Because of the train’s troubles, Monday night police sent out a notice shortly after 5 p.m. that only the I-90 and Route 20 bridges in Elgin were open to east-west travel through the city. At that time the city’s four downtown Fox River bridges — Kimball Street, Chicago Street, Highland Avenue and National Street — were blocked at nearby train crossings.
Until the crossings could be unblocked, the only east-west crossings over the Fox River available to motorists remained I-90 on the city’s north end and Route 20 on the sound end. Other bridges farther north and south that were open to traffic included Route 72 (Main Street) through the Dundees and State Street in South Elgin.

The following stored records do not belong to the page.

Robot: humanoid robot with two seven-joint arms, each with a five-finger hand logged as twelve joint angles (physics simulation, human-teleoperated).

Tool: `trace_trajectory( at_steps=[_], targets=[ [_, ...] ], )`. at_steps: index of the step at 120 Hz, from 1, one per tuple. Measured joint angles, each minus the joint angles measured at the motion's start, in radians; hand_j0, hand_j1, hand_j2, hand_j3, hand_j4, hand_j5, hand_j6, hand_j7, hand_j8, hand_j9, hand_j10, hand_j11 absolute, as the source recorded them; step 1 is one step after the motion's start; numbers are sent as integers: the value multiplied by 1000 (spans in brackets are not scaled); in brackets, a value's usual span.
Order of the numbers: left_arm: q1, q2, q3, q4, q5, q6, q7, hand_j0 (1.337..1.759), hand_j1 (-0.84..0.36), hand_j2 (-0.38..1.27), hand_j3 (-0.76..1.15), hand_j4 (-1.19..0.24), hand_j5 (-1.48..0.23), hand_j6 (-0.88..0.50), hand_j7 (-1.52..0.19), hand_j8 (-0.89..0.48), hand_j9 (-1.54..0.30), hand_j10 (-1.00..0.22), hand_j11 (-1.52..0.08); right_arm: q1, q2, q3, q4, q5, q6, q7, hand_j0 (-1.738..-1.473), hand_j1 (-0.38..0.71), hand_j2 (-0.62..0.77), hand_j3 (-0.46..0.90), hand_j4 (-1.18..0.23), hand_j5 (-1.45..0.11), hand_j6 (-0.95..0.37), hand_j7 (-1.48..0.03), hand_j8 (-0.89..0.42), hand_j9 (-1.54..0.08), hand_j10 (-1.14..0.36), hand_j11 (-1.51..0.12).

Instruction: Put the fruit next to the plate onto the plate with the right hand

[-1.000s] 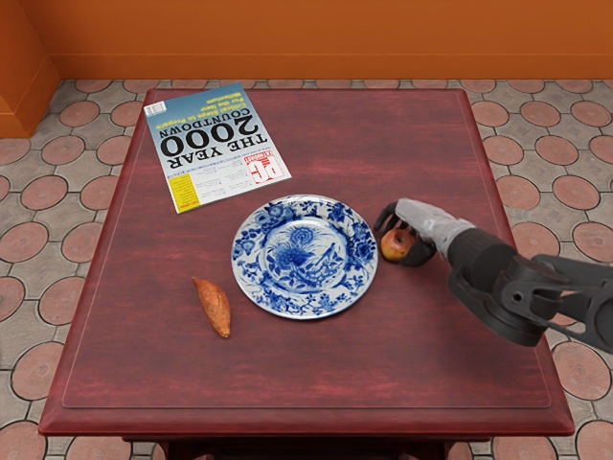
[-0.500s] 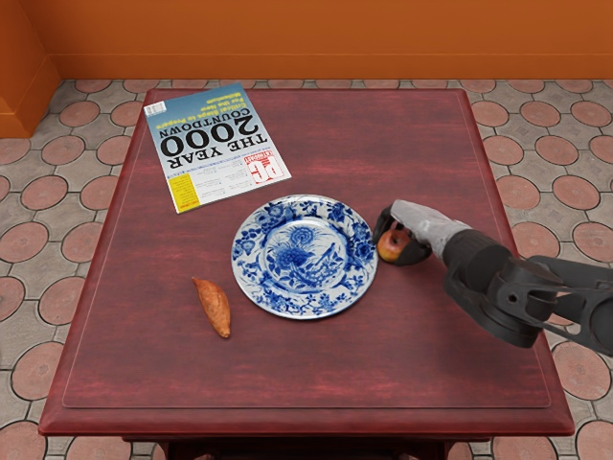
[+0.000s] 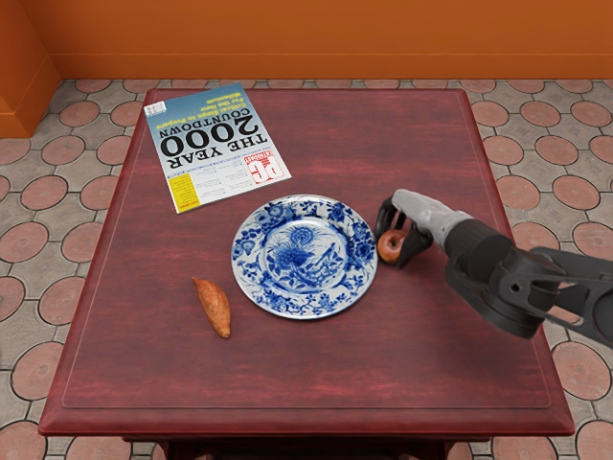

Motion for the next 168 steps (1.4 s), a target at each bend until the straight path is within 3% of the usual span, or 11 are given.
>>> trace_trajectory(
  at_steps=[36,70,121,143,156,168],
  targets=[
    [0,0,0,0,0,0,0,1658,339,2,0,-9,-11,-9,-11,-9,-11,-9,-11,34,28,58,4,11,4,-1,-1658,343,558,1,-755,-1066,-480,-1016,-453,-1048,-763,-1050],
    [0,0,0,0,0,0,0,1658,339,2,0,-9,-11,-9,-11,-9,-11,-9,-11,55,152,67,4,14,1,0,-1658,376,566,1,-759,-1095,-437,-1031,-403,-1067,-773,-1069],
    [0,0,0,0,0,0,0,1658,339,2,0,-9,-11,-9,-11,-9,-11,-9,-11,-4,213,66,0,13,-2,1,-1658,368,582,0,-790,-1126,-468,-1066,-445,-1105,-799,-1110],
    [0,0,0,0,0,0,0,1658,339,2,0,-9,-11,-9,-11,-9,-11,-9,-11,-2,213,79,-6,9,1,0,-1658,-33,246,0,-349,-495,-215,-470,-204,-486,-353,-489],
    [0,0,0,0,0,0,0,1658,339,2,0,-9,-11,-9,-11,-9,-11,-9,-11,0,213,105,-5,18,6,0,-1658,-164,146,0,-206,-292,-128,-277,-121,-286,-208,-287],
    [0,0,0,0,0,0,0,1658,339,2,0,-9,-11,-9,-11,-9,-11,-9,-11,1,176,230,-1,148,86,0,-1658,-236,90,0,-127,-179,-79,-169,-75,-175,-128,-176]
  ],
)
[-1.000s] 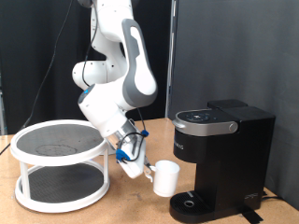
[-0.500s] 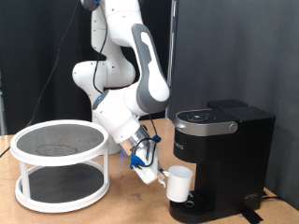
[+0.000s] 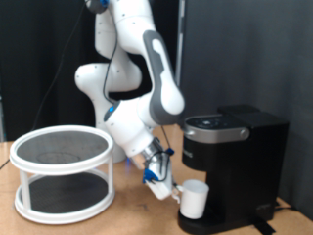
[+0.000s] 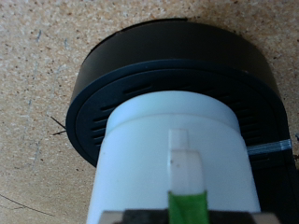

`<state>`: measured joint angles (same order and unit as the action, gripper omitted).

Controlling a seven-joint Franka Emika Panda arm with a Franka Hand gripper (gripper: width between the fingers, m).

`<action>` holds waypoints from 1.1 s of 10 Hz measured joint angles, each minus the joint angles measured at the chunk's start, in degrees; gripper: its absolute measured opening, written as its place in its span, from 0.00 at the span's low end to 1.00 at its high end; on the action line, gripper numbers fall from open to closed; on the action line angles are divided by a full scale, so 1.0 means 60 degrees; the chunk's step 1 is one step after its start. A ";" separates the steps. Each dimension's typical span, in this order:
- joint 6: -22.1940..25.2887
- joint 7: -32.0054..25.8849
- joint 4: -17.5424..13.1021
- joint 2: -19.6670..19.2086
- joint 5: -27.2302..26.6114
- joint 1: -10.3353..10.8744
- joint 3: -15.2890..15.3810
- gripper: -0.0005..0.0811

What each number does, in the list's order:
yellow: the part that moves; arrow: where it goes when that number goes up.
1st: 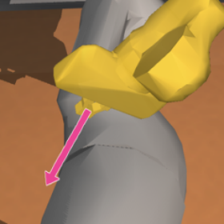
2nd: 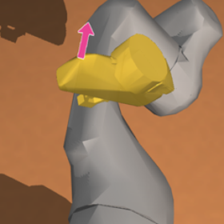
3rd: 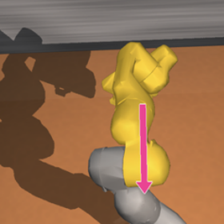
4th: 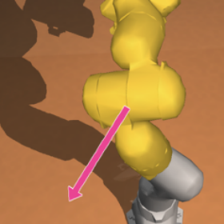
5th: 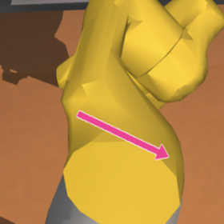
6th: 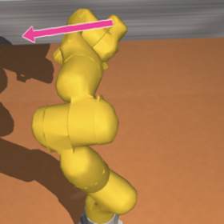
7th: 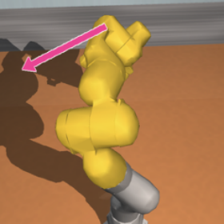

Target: Make a cup of coffee with the keurig machine

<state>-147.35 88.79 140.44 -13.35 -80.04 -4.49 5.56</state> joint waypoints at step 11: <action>0.0274 -0.1112 0.0123 -0.0271 -0.0821 -0.0114 0.0059 0.53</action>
<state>-145.71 82.11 141.18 -14.97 -84.97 -5.18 5.92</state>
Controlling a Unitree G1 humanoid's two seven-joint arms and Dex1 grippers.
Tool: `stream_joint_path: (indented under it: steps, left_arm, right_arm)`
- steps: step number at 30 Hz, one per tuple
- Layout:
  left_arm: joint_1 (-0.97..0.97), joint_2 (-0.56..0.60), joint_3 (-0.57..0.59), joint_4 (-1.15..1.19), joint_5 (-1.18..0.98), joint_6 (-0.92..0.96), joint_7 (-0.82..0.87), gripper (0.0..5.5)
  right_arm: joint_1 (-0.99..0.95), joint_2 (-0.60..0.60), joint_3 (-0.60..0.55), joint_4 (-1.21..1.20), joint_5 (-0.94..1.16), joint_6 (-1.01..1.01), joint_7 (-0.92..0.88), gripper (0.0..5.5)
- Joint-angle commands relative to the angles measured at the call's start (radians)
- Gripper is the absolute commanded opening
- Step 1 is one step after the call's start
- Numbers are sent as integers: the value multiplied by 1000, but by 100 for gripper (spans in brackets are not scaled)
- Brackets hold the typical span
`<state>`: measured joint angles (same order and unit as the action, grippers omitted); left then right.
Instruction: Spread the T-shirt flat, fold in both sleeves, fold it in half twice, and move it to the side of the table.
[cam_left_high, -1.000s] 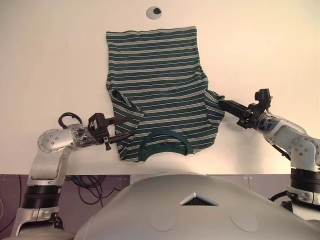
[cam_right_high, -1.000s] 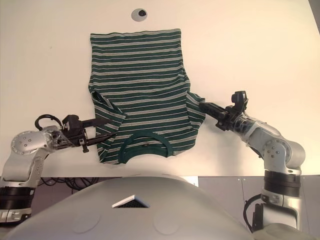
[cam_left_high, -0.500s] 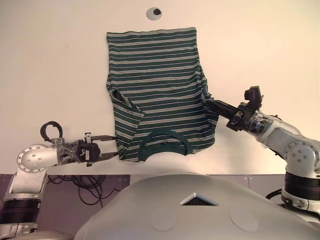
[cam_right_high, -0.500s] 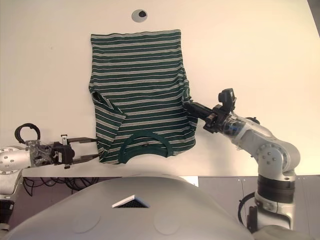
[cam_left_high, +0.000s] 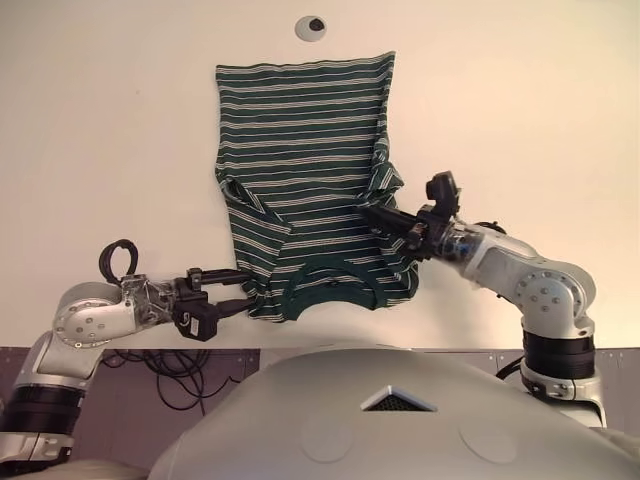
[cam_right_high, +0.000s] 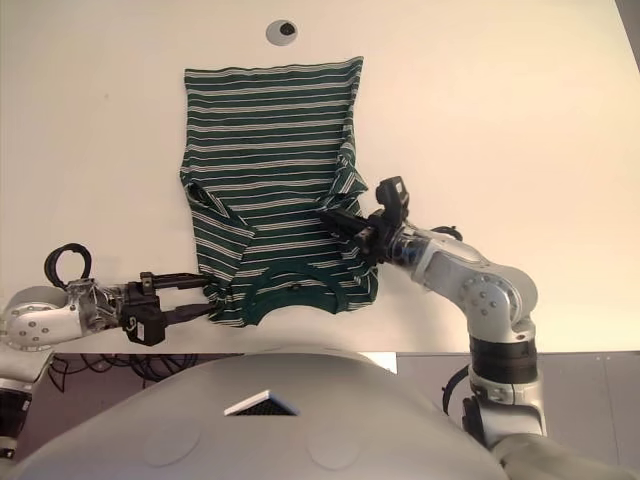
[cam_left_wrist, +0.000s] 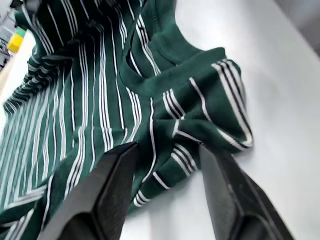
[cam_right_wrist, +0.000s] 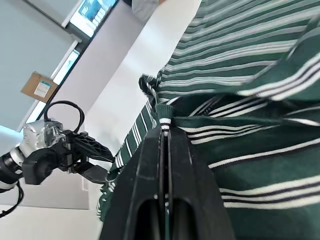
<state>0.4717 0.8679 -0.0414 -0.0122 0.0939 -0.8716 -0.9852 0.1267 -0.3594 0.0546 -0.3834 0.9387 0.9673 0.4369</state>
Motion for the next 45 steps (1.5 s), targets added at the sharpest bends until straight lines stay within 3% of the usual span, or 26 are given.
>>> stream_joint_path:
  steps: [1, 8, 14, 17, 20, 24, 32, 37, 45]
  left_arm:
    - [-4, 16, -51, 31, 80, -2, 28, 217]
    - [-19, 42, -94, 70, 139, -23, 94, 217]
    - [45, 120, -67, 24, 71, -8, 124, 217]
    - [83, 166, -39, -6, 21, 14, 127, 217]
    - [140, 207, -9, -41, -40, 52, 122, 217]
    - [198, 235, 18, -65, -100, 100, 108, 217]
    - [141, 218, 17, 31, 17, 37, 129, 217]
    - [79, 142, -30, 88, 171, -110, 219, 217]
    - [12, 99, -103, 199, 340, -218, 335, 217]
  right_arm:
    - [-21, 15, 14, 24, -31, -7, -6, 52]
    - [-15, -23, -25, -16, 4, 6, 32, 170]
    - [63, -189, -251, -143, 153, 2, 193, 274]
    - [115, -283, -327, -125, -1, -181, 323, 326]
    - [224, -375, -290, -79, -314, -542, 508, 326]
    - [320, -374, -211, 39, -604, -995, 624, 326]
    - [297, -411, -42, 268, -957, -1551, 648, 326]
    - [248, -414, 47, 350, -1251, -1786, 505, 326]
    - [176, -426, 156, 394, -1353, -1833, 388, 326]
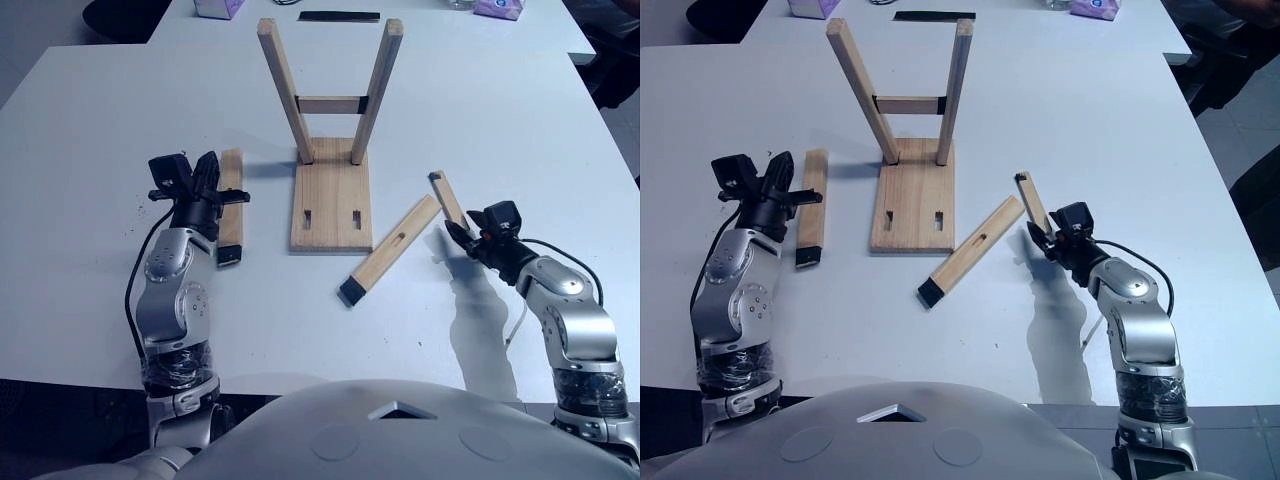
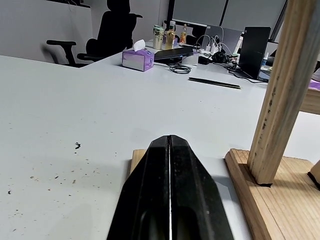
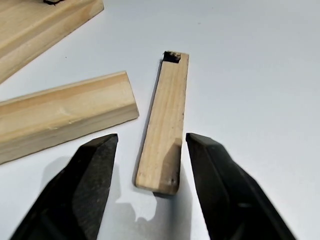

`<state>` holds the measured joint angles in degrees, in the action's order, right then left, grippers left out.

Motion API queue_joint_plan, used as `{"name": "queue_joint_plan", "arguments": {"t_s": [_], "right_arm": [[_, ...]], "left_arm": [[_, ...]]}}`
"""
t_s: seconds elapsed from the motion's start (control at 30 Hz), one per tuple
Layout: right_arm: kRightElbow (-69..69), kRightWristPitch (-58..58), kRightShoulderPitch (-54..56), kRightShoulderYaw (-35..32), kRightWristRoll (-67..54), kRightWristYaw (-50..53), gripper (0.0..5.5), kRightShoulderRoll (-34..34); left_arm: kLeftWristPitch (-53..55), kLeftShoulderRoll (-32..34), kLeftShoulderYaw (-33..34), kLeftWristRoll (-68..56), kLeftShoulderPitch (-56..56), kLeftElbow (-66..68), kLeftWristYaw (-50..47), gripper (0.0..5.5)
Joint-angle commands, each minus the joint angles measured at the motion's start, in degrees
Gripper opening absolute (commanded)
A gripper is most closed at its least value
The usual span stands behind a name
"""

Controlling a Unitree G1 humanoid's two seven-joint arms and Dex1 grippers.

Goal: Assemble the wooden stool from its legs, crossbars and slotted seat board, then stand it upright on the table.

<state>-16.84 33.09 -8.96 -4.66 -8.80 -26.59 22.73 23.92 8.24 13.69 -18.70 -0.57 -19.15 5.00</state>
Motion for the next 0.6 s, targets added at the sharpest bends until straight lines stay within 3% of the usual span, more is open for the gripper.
{"name": "queue_joint_plan", "arguments": {"t_s": [0.03,0.37,0.6], "right_arm": [[0.66,-0.61,-0.27,-0.09,0.22,1.78,2.52,-0.60],[2.60,0.41,-1.03,2.96,0.72,2.16,2.52,-0.24],[4.00,-0.80,-1.12,2.91,1.97,4.96,1.52,-0.48]], "left_arm": [[-0.07,-0.44,-0.55,0.27,0.21,0.90,-0.25,0.00],[-0.66,-0.65,-0.90,0.58,0.24,2.02,-0.26,0.00],[-1.25,-0.76,-0.93,0.69,0.59,2.68,-0.33,0.00]]}}
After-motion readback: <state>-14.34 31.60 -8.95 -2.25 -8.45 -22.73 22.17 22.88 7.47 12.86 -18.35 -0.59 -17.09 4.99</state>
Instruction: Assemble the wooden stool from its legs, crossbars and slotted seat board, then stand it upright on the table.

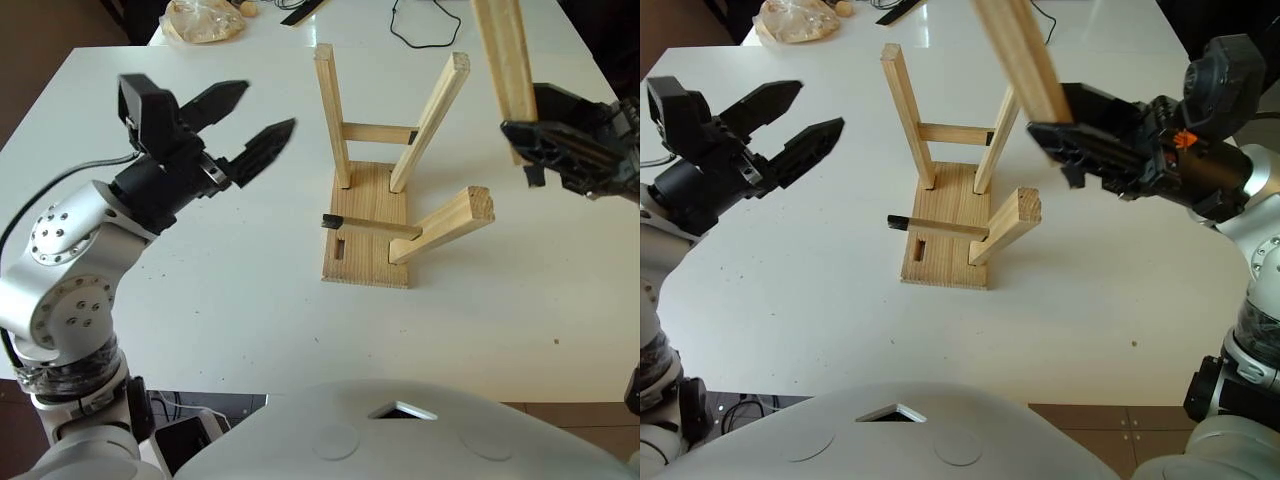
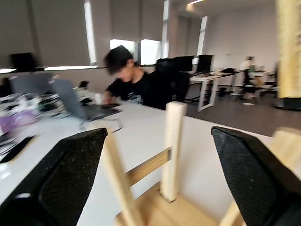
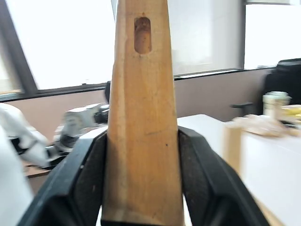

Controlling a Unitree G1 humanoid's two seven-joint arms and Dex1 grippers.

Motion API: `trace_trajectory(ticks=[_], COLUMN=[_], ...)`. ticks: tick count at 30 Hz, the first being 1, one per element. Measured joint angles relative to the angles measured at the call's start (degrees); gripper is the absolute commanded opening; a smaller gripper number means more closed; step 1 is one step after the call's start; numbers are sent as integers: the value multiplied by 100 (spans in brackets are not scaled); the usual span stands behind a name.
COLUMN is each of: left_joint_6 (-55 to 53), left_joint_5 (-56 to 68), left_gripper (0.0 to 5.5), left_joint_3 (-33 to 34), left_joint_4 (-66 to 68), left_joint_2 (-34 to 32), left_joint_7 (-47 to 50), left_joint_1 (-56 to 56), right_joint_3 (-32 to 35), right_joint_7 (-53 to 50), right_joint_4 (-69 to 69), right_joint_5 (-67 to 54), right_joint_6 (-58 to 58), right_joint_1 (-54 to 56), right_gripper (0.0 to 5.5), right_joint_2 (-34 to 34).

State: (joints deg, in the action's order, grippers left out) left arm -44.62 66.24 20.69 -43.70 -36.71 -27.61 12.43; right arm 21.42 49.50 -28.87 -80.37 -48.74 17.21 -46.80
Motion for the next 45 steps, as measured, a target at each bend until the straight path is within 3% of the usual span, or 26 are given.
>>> trace_trajectory(ticks=[6,12,17,33,45], left_joint_6=[5,310,418,503,545], left_joint_5=[2480,3299,3394,2934,2591], left_gripper=[378,378,378,378,214], left_joint_3=[197,46,-170,-701,-786], left_joint_4=[-134,-204,-105,-306,-296], left_joint_2=[-646,-812,-948,-1080,-1085], left_joint_7=[-141,216,388,-135,-362], left_joint_1=[119,16,86,106,167], right_joint_3=[-485,-881,-1052,-1190,-1301], right_joint_7=[-81,313,656,952,1345], right_joint_4=[-70,-476,-662,-747,-691], right_joint_5=[-346,356,892,1006,1397], right_joint_6=[-216,-169,-4,102,199], right_joint_1=[393,182,-5,-114,-118], right_gripper=[205,205,205,205,205], right_joint_2=[-81,-192,-287,-315,-354])
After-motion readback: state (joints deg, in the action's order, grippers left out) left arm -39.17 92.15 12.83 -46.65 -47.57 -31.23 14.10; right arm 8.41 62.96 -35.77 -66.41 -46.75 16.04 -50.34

By 7 p.m. Monday, all four of the downtown Elgin crossings finally were reopened to traffic — just as the evening’s snowfall was causing problems on hilly streets.
Police Cmdr. Dan O’Shea said Tuesday that Elgin police had worked Monday evening with railroad personnel as they disconnected the train cars south of Chicago Street. That was done so a rescue engine could be used to pull cars north in order to open the Chicago, Highland and Kimball bridges.
O’Shea said public works crews were busy clearing the streets of the evening’s snowfall and providing barricades to help police redirect traffic and prevent children and commuters from the adjacent Metra line from coming near the stalled Canadian Pacific freight train.
“I’ve never seen that happen before,” O’Shea said of the train blocking all four downtown bridges as it did Monday.
Neither could Mayor Dave Kaptain. Kaptain said he noticed another first Saturday afternoon around 2 p.m. — two very long freight trains, heading in opposite directions, blocking the downtown for about a half-hour. Greenberg said that he had not heard of the Saturday delay and noted the tracks in question are used by other railway lines in addition to Canadian Pacific.
While no hazardous materials were being transported in the Monday incident, Kaptain said that emails were going around Tuesday about an upcoming Metro West Council of Government meeting that will be discussing that topic.